Compared to the 10 other wealthy countries, the U.S. still has the highest rate of maternal mortality. The U.S. maternal mortality rate is 14 deaths out of every 100,000 women who give birth, according to statistics from UNICEF. That’s comparable to the rate in Uruguay, where the maternal mortality rate is 15 per 100,000, and Turkey, where it’s 16 per 100,000.

“Women in the U.S. had the highest rate of maternal mortality because of complications from pregnancy or childbirth; women in Sweden and Norway had among the lowest rates,” the report reads.

“High rates of caesarean sections, lack of prenatal care, and increased rates of obesity, diabetes and heart disease may be contributing factors to the high rate in the U.S.”

The report gets at some of the possible reasons: close to 40 percent of women say they’ve taken a pass on health care because of cost.

“This is the highest rate among the 11 countries in our analysis,” the report reads. Just 5 percent of British women said they skipped care because of cost.

The Commonwealth team surveyed 9,254 women aged 18 to 64 in the 11 countries, and also used health data from the Organization for Economic Cooperation and Development, as well as UNICEF’s maternal deaths database.

More than a quarter of U.S. women said they spent $2,000 or more of their own money for medical treatment. That compares to 2 percent of women in Britain, Sweden and the Netherlands. Only in Switzerland did more women — 28 percent — spend more.

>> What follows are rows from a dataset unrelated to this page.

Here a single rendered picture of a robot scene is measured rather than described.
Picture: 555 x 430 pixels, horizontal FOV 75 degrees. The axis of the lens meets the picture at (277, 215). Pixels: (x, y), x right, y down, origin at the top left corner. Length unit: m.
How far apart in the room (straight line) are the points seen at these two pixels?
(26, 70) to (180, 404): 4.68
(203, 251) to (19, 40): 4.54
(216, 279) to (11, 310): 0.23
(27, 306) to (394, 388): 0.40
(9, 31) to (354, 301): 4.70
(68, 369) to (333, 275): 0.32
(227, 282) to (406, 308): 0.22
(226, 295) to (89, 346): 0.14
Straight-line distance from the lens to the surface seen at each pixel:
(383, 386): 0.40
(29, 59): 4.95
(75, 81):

And 44 percent of American women complained about trouble with medical bills. That includes being unable to pay a bill, struggling to pay, arguments over bills or having to pay more than expected. That compared to 35 percent of women in France and 2 percent in Britain.

American women are also sicker, in general. In the U.S., 20 percent of women have two or more chronic conditions, such as diabetes, asthma or heart disease. That’s the highest rate out of the 11 countries. In Canada, 16 percent of women have two or more chronic conditions; in Germany, just 7 percent do.

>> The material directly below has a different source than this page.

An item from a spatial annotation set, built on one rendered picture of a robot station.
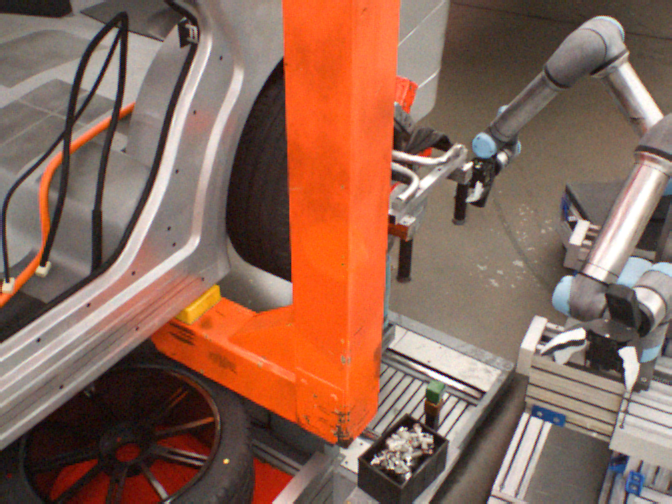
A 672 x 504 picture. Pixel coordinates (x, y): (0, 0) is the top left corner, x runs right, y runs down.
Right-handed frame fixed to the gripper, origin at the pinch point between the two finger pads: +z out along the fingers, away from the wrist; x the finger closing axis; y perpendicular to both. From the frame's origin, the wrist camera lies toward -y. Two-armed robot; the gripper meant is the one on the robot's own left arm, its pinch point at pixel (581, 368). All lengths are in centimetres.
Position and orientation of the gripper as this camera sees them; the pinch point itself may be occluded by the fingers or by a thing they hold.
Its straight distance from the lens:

And Americans spend more to get less. The latest federal health care spending report shows the U.S. spends $10,739 per person on health care, more than any other country and about twice the average for developed countries.

“Women are indisputably in a better place than they were in 2009.”

The team did tease out some benefits. They looked at breast cancer in particular and found women in the U.S. are more likely to get mammograms and are more likely to survive breast cancer than women in other countries. Women in the U.S. had among the lowest rates of breast cancer–related deaths, after Norway, Sweden, and Australia. Women in the Netherlands and Germany had the highest rates.

“Breast cancer survival is a bright spot,” Collins said.

American women are unhappy with their health care. Just 24 percent of U.S. women said their medical care was excellent or very good, by far the lowest percentage. More than 60 percent of British women said their care was very good or excellent; 61 percent of Swiss women did and 59 percent of Australian women did.

The U.S. is the only country among the 11 that does not have a system of universal health care coverage, either through a national insurance system or a law requiring everyone to have health insurance. But Collins said it would be possible to improve the health outlook for women without moving to a European or Canadian-style health system.

“There are ways to do this,” Collins said.

“All states should expand Medicaid without restrictions that limit enrollment.” Currently, 37 states have expanded Medicaid to more people, or plan to, while 14 states have not. Arkansas, Kentucky, New Hampshire and Indiana either have or plan to impose work requirements for Medicaid.

Providing federal support to help more people pay their health insurance premiums would also help, Collins said.

“There is just a long list of small changes that could be made to the ACA,” she said. “We don’t need to throw out the law and start again. There are small, relatively low-cost changes that Congress could tackle.”

The ruling earlier this month by a federal judge in Texas, who said the ACA is unconstitutional, adds some uncertainty, Collins said. She and many other scholars predict the ruling will be turned back at appeal. “But it throws a lot of confusion into the health care system,” Collins said.